## GOAL OF THE EXERCISE:
In the data below, which lines contain "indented"? List them by copying each one.

*** MATERIAL TO PROCESS Section Begins ***

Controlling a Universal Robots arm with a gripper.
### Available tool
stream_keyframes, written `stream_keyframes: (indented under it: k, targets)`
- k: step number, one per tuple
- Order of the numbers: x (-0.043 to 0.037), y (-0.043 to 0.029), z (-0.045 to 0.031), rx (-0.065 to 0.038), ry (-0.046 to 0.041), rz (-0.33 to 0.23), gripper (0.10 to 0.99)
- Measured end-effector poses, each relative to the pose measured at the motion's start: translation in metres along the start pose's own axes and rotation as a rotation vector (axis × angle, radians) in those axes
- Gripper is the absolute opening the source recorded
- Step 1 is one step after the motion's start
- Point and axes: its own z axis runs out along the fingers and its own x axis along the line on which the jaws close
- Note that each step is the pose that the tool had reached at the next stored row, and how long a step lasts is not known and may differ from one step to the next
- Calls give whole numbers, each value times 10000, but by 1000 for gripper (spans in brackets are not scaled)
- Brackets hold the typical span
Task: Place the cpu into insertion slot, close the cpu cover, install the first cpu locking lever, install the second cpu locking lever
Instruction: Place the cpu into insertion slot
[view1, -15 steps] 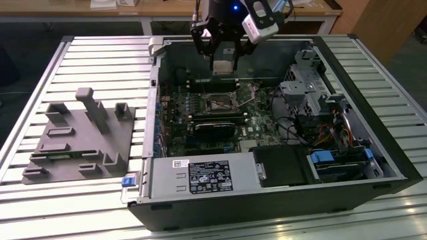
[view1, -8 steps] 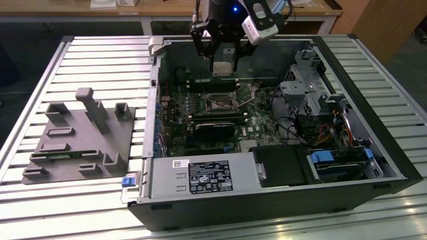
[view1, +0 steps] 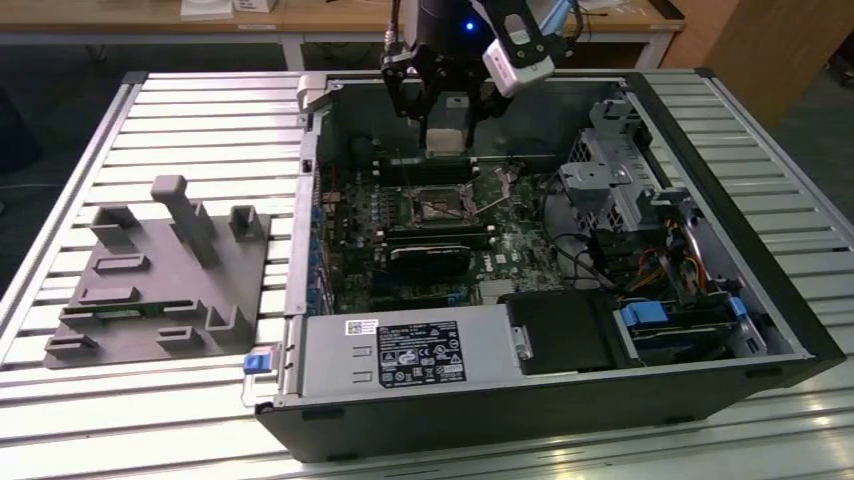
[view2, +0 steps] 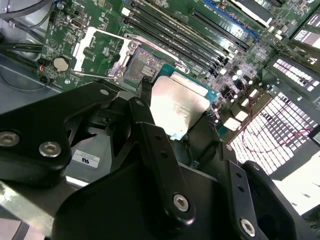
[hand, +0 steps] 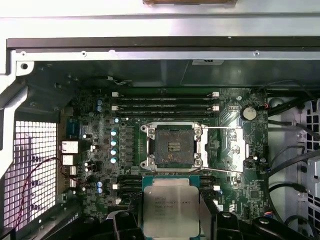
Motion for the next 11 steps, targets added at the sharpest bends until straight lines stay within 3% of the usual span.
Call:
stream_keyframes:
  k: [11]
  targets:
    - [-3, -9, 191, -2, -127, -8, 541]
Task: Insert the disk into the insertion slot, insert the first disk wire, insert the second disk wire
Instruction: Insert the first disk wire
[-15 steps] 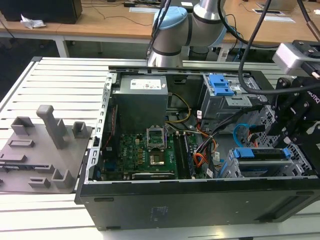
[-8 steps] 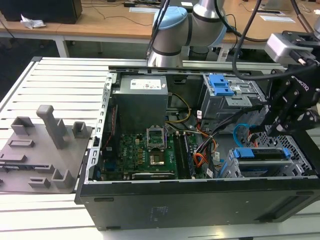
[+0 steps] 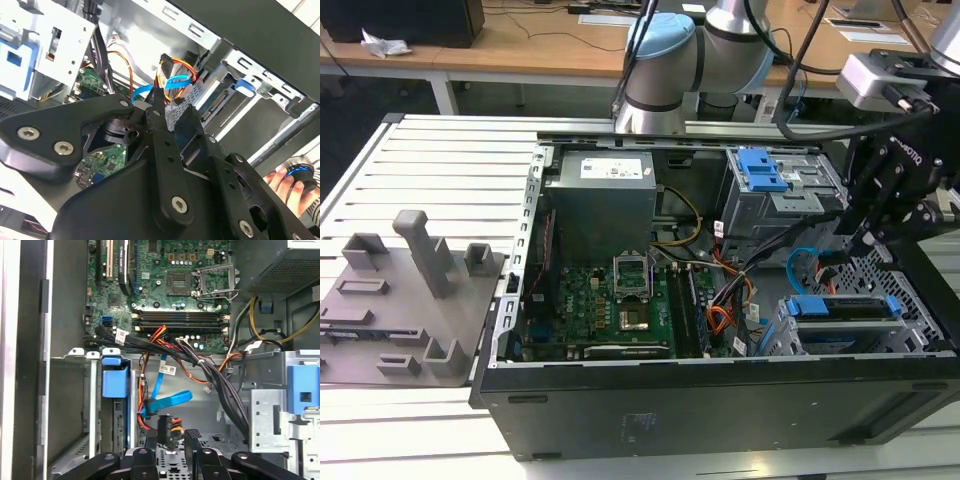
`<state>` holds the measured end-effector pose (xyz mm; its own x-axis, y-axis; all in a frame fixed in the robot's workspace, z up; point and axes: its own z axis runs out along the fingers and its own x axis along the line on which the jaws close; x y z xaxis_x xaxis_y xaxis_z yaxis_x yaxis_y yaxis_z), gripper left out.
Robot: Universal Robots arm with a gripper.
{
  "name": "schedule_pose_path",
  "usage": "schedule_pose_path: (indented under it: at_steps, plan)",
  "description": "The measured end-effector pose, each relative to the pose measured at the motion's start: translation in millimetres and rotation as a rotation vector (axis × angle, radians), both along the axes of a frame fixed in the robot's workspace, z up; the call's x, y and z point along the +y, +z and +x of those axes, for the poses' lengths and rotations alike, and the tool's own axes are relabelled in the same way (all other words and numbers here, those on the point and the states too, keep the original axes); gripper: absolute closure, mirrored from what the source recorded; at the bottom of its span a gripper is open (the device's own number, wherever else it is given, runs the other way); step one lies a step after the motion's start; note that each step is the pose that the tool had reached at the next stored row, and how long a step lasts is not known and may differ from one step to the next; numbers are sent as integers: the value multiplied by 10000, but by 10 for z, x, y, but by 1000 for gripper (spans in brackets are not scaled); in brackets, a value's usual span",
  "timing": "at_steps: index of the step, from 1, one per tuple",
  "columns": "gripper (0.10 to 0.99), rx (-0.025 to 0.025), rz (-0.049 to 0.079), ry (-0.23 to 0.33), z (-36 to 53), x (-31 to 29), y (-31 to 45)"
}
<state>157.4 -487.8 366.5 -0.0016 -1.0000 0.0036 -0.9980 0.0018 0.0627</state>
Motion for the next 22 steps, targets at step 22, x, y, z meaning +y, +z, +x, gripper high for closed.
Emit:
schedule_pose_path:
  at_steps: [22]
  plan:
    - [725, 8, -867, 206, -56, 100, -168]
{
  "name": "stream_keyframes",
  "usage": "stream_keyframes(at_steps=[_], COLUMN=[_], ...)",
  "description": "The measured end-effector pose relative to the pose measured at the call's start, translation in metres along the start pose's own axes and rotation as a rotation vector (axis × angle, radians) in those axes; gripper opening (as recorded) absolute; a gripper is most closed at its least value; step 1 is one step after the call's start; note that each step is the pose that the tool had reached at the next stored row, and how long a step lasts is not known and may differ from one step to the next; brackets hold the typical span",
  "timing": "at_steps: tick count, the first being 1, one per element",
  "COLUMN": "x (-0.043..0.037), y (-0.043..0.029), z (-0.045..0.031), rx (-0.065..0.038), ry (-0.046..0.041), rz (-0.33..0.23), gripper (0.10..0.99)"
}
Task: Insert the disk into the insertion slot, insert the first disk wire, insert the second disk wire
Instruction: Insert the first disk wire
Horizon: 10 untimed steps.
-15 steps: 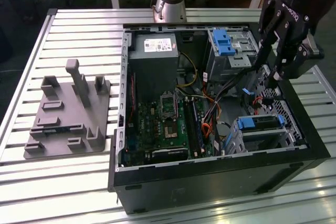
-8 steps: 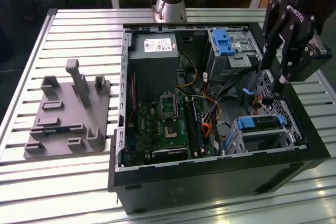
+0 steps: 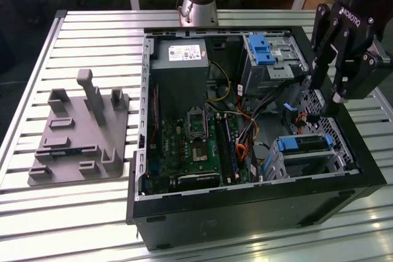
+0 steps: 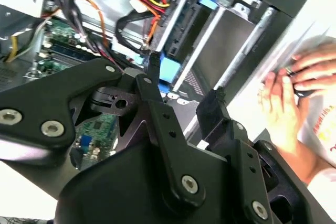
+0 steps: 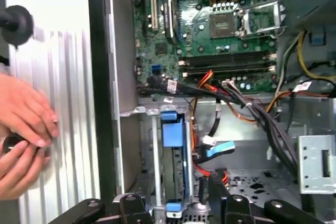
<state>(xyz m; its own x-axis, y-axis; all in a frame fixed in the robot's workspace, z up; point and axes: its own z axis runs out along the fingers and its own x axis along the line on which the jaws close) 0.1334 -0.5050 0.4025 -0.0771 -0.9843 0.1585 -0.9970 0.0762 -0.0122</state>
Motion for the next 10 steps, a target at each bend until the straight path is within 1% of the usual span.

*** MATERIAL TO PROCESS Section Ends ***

## RESULT:
stream_keyframes, written `stream_keyframes: (indented under it: k, targets)`
  "usage": "schedule_pose_path: (indented under it: at_steps, plan)",

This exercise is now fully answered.